Thursday, May 25th is looming ahead on the calendar. Erik has his followup echocardiogram scheduled. He will be sedated, and Brian and I are both nervous about that. We did not allow sedation last time, as we did not know what was going on in his heart and were afraid of losing him. We now know that his heart is healthy, so we are going ahead with the process. The main concern is the supra-aortic area. This area is commonly narrowed in children with WS and sometimes needs stenting. The velocity of the blood moving through this area in Erik was slightly elevated on the last study, so the doctor wanted to check it again.

Sunday, May 14, 2006

Mother's Day 2006


Mother's Day this year felt different. I felt a little off all day. I think perhaps Brian and I are still processing Erik's diagnosis in our own ways, but the process is by no means close to being complete, at least in myself. I have never had a classic panic attack in my life but the other morning began feeling claustrophobic in my own body. The knowledge that Erik has Williams syndrome is like a brick in the back of my brain, and I can feel the weight and mass of it every second of the day, even when I am not consciously thinking about it. I carry it with me everywhere. I assumed that this heaviness would dissolve by now, but it hasn't.
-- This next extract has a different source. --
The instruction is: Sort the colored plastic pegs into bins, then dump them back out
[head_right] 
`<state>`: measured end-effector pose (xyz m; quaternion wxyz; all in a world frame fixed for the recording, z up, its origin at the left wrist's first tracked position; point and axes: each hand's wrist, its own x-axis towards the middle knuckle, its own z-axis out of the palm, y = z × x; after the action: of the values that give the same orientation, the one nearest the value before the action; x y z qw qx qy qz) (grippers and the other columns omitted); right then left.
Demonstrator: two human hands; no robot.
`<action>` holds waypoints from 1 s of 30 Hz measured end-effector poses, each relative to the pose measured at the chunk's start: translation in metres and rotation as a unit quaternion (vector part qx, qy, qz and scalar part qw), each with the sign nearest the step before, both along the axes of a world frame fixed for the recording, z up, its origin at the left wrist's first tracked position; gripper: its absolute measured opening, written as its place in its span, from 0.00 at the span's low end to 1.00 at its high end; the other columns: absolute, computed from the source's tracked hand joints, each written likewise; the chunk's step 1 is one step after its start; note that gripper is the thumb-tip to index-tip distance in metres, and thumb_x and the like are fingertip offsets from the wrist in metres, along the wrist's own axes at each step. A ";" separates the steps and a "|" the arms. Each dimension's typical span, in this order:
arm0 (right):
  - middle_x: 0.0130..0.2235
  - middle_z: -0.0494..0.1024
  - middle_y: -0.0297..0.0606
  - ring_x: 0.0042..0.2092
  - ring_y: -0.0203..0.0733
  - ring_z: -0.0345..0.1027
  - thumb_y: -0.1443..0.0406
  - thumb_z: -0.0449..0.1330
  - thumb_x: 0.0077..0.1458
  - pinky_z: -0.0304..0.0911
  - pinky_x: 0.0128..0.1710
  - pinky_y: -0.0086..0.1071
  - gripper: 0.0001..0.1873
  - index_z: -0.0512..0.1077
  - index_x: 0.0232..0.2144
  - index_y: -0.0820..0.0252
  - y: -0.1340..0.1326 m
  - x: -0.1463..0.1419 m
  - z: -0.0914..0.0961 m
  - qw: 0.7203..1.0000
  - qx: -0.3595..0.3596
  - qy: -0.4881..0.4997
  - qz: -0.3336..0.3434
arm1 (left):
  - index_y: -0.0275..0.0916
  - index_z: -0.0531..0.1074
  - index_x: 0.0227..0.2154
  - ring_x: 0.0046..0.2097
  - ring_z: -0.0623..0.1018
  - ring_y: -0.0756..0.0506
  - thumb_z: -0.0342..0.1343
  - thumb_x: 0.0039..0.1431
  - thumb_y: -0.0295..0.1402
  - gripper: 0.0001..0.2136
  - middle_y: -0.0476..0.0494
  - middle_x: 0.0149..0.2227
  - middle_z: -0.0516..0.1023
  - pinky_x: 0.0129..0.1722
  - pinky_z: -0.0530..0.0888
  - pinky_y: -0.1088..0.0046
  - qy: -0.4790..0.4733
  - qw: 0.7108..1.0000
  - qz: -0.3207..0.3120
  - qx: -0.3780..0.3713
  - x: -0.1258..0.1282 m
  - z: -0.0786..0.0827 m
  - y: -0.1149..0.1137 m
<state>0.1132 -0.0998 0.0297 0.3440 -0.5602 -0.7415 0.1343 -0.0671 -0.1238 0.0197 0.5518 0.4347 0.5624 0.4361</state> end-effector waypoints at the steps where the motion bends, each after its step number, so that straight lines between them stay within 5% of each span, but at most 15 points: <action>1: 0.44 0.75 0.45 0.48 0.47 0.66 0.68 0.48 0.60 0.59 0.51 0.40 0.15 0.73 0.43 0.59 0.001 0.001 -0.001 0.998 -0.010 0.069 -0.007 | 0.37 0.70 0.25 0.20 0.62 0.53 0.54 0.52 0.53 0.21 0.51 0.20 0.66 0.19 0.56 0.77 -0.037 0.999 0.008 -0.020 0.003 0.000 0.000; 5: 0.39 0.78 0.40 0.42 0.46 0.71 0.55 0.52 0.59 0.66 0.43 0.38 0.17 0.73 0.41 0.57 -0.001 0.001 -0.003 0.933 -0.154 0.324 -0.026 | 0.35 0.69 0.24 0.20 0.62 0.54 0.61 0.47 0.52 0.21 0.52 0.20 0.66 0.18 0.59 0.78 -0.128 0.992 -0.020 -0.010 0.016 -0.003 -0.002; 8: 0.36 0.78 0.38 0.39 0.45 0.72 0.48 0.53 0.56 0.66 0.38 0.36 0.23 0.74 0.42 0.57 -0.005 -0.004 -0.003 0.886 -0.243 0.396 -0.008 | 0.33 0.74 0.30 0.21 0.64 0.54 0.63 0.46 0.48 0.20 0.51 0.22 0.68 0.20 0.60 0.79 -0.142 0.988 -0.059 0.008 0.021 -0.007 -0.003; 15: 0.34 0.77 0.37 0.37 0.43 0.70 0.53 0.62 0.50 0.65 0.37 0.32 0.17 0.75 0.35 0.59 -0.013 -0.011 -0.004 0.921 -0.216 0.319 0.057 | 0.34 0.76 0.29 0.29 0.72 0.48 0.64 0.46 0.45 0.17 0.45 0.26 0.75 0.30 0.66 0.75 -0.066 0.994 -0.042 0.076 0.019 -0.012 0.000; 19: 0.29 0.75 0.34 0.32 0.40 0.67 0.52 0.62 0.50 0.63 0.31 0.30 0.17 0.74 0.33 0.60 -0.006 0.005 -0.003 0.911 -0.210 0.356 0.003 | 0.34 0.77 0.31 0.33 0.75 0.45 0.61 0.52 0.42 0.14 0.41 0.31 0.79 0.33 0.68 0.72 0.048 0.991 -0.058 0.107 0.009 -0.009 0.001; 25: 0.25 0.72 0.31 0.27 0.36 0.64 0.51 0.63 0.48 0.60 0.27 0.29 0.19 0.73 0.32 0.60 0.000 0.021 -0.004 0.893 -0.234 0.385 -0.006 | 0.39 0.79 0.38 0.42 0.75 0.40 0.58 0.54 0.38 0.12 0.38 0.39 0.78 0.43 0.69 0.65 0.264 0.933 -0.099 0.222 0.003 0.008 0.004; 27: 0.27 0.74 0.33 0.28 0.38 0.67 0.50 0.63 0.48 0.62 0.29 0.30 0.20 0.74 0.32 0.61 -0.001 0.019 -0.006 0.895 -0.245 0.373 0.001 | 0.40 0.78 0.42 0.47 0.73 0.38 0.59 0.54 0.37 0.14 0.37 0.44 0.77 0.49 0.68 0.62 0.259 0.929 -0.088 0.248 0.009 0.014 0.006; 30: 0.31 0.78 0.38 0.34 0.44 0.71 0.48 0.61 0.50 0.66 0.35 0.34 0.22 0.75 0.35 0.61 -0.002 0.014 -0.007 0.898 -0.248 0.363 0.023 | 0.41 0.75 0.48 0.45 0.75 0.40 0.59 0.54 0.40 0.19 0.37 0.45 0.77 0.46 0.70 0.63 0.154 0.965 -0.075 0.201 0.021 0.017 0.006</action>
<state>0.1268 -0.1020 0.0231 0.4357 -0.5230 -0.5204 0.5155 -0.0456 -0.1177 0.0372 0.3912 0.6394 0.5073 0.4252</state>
When I realized that this was quite possibly a permanent fixture in me in almost a physical sense, I couldn't breathe for a moment. I cannot escape this heaviness no matter what I do or where I go. On the other hand, today I have thought a lot about being Erik's mother and what that means. It is a great responsibility and honor. I have never loved anyone so much. Erik's syndrome is an intrinsic part of him, although it is only a part of him. Comparing him to other kids with Williams syndrome, I realize that we are lucky he lived at all, as many kids with WS die during infancy and toddlerhood of heart-related problems. The ones who live often have shiny, purple scars running down their baby-perfect chests from surgery. During my pregnancy, Erik was so still in my womb but let me know occasionally he was hanging on with taps and kicks. My two previous pregnancies before him ended without warning, and a sign here and there was good enough for me, although I now know that there were differences right from the beginning. I believe he was saving his strength to survive. I remember hearing his heartbeat for the first time in the doctor's office. I recorded the sound on a little tape recorder and have it to this day. At the time, I had no idea how important that sound would be. Erik's heart is perfect, and he is perfect. I cannot describe how thankful I am for that. It is a Mother's Day I will not forget.